▸ What to work on
The entries are to be returned exactly as written.

▸ Exercise data
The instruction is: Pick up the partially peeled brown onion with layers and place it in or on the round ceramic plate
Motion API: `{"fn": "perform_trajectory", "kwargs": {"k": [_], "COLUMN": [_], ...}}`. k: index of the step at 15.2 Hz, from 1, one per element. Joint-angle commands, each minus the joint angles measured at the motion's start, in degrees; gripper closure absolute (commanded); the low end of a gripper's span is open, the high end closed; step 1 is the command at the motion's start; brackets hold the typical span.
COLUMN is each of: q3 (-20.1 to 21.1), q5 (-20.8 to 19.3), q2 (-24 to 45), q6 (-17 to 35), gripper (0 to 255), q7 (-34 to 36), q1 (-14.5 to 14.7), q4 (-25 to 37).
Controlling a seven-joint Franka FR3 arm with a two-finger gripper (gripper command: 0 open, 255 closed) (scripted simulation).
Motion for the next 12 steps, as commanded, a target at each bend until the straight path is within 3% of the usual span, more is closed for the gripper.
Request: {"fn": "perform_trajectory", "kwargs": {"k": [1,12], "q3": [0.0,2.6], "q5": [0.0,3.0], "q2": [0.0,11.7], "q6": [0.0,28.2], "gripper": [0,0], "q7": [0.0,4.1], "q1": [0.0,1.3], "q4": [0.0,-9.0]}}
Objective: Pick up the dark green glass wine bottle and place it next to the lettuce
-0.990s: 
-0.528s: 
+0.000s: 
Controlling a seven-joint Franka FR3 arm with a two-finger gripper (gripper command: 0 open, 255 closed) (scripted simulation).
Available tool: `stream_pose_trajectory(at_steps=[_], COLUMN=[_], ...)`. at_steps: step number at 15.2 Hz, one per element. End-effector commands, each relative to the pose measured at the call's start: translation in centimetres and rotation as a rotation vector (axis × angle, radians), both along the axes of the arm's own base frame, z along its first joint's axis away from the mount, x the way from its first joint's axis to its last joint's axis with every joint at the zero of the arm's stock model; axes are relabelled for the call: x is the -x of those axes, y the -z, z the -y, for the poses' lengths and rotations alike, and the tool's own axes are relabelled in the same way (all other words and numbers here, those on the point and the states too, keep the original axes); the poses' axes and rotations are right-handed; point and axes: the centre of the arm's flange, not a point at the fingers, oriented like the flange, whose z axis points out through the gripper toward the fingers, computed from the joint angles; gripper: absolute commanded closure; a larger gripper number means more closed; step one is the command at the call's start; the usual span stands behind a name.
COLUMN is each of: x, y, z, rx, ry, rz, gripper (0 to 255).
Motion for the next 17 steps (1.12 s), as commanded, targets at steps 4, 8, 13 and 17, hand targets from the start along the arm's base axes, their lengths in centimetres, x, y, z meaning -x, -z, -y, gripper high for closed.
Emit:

▸ Your response
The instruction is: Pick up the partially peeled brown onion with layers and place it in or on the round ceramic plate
Motion API: `{"fn": "perform_trajectory", "kwargs": {"k": [_], "COLUMN": [_], ...}}`. k: index of the step at 15.2 Hz, from 1, one per element. Joint-angle commands, each minus the joint angles measured at the motion's start, in degrees; gripper closure absolute (commanded); the low end of a gripper's span is open, the high end closed; step 1 is the command at the motion's start; brackets hold the typical span.
COLUMN is each of: q3 (-20.1 to 21.1), q5 (-20.8 to 19.3), q2 (-24 to 45), q6 (-17 to 35), gripper (0 to 255), q7 (-34 to 36), q1 (-14.5 to 14.7), q4 (-25 to 37).
Controlling a seven-joint Franka FR3 arm with a two-finger gripper (gripper command: 0 open, 255 closed) (scripted simulation).
Motion for the next 12 steps, as commanded, a target at each bend until the straight path is within 3% of the usual span, more is closed for the gripper.
Request: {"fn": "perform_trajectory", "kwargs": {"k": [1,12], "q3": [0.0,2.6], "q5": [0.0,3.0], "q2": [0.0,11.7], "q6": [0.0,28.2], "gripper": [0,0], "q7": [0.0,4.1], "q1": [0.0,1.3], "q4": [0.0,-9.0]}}
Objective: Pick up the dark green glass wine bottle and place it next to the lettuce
-0.990s: 
-0.528s: 
+0.000s: 
Controlling a seven-joint Franka FR3 arm with a two-finger gripper (gripper command: 0 open, 255 closed) (scripted simulation).
Available tool: `stream_pose_trajectory(at_steps=[_], COLUMN=[_], ...)`. at_steps: step number at 15.2 Hz, one per element. End-effector commands, each relative to the pose measured at the call's start: translation in centimetres and rotation as a rotation vector (axis × angle, radians), both along the axes of the arm's own base frame, z along its first joint's axis away from the mount, x the way from its first joint's axis to its last joint's axis with every joint at the zero of the arm's stock model; axes are relabelled for the call: x is the -x of those axes, y the -z, z the -y, for the poses' lengths and rotations alike, and the tool's own axes are relabelled in the same way (all other words and numbers here, those on the point and the states too, keep the original axes); the poses' axes and rotations are right-handed; point and axes: the centre of the arm's flange, not a point at the fingers, oriented like the flange, whose z axis points out through the gripper toward the fingers, computed from the joint angles; gripper: absolute commanded closure; a larger gripper number means more closed; step one is the command at the call's start; the usual span stands behind a name.
COLUMN is each of: x, y, z, rx, ry, rz, gripper (0 to 255).
Motion for the next 17 steps (1.12 s), as commanded, targets at steps 4, 8, 13 and 17, hand targets from the start along the arm's base axes, their lengths in centimetres, x, y, z meaning -x, -z, -y, gripper high for closed.
Emit:

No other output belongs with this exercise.